All done with singing the chorus to one of the most famous sports songs in history? Aces. Let’s dive right into the story of how “Take Me Out to the Ball Game” was most probably inspired by American actress and significant suffragette Trixie Friganza:

See, while Friganza was entertaining her fellow Americans as a vaudeville actress and supporting her fellow Sisters by giving speeches at rallies about women’s right to vote, she was also dating Jack Norworth – the lyricist who penned the song about peanuts and Cracker Jacks and balls in 1908. While the chorus is the most famous part known today, the original verses talk of a woman named Katie who loves baseball, making a stand, speaking her mind, and being quite the entertainer:

Katie Casey was baseball mad,

Had the fever and had it bad.

Just to root for the home town crew,

Ev’ry sou Katie blew.

On a Saturday her young beau

Called to see if she’d like to go

To see a show, but Miss Kate said “No,

I’ll tell you what you can do:

Take me out to the ball game...

Katie Casey saw all the games,

Knew the players by their first names.

Told the umpire he was wrong,

All along,

Good and strong.

When the score was just two to two,

Katie Casey knew what to do,

Just to cheer up the boys she knew,

She made the gang sing this song:

Take me out to the ball game….

Historians believe that Friganza was the “Katie” in the song, a progressive woman front and center in an arena dominated by men.

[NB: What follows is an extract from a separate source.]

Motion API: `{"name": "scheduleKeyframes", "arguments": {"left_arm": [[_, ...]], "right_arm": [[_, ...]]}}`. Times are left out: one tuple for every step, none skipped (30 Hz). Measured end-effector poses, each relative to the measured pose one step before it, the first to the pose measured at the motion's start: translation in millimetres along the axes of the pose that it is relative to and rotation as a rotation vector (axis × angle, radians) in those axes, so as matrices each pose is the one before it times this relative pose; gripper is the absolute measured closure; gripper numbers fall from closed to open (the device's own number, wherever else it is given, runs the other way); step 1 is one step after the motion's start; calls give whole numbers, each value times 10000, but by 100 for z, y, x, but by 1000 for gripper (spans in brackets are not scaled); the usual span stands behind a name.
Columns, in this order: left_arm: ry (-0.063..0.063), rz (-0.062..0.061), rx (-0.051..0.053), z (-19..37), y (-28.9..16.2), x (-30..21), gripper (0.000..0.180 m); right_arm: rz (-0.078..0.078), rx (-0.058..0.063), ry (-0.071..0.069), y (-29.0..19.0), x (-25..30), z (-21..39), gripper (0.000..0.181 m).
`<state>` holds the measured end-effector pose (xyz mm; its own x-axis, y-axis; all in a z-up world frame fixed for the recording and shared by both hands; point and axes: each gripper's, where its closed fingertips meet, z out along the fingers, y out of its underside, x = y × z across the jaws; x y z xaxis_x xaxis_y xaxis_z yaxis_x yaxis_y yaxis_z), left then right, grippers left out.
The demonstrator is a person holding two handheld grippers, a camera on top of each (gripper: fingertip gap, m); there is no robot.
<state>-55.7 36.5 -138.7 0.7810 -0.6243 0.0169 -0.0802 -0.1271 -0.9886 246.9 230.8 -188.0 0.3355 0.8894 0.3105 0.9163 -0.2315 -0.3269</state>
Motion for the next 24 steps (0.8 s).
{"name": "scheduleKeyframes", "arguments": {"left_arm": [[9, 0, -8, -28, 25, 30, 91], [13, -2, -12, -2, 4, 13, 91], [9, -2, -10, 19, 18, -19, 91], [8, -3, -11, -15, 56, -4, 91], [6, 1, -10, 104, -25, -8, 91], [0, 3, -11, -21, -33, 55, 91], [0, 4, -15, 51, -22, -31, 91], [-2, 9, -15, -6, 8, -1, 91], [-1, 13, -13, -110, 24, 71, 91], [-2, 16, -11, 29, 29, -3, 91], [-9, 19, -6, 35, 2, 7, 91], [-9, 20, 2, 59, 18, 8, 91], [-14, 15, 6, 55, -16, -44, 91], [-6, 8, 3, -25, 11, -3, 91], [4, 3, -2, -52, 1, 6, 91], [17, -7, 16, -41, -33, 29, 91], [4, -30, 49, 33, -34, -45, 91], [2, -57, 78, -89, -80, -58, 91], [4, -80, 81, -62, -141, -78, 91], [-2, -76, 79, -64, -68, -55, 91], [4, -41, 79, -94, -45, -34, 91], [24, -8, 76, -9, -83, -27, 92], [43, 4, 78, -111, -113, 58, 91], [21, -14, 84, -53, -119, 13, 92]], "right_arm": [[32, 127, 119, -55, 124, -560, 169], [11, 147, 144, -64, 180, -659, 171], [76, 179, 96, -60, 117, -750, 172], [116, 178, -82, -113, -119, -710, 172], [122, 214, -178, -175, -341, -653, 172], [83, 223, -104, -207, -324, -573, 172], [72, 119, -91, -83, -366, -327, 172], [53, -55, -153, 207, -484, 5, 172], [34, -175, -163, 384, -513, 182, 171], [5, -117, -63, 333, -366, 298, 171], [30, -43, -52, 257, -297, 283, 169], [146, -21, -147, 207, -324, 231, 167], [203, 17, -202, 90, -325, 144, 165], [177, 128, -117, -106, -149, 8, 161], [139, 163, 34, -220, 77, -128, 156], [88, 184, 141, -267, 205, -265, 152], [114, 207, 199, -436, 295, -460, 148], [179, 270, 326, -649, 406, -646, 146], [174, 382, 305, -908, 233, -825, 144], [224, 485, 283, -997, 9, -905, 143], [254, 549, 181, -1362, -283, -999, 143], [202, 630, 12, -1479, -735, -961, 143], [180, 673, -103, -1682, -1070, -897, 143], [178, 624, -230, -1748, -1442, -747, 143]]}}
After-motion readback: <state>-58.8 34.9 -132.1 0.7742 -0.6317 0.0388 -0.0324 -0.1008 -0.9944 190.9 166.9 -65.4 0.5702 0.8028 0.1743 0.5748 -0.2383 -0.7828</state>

At a suffrage rally in New York City in 1908, she declared to a crowd: “I do not believe any man – at least no man I know – is better fitted to form a political opinion than I am.”  Friganza also appeared on two covers of the original song’s sheet music, and she loved her some baseball. Norworth himself admitted to never having been to a baseball game when he wrote the song.

Around a month after copyrighting his song, Norworth shocked everyone by marrying a completely different woman, seemingly out of nowhere. No loss for Friganza, though, because she went on to do well, good and strong. After all, she’s still making the gang sing her song.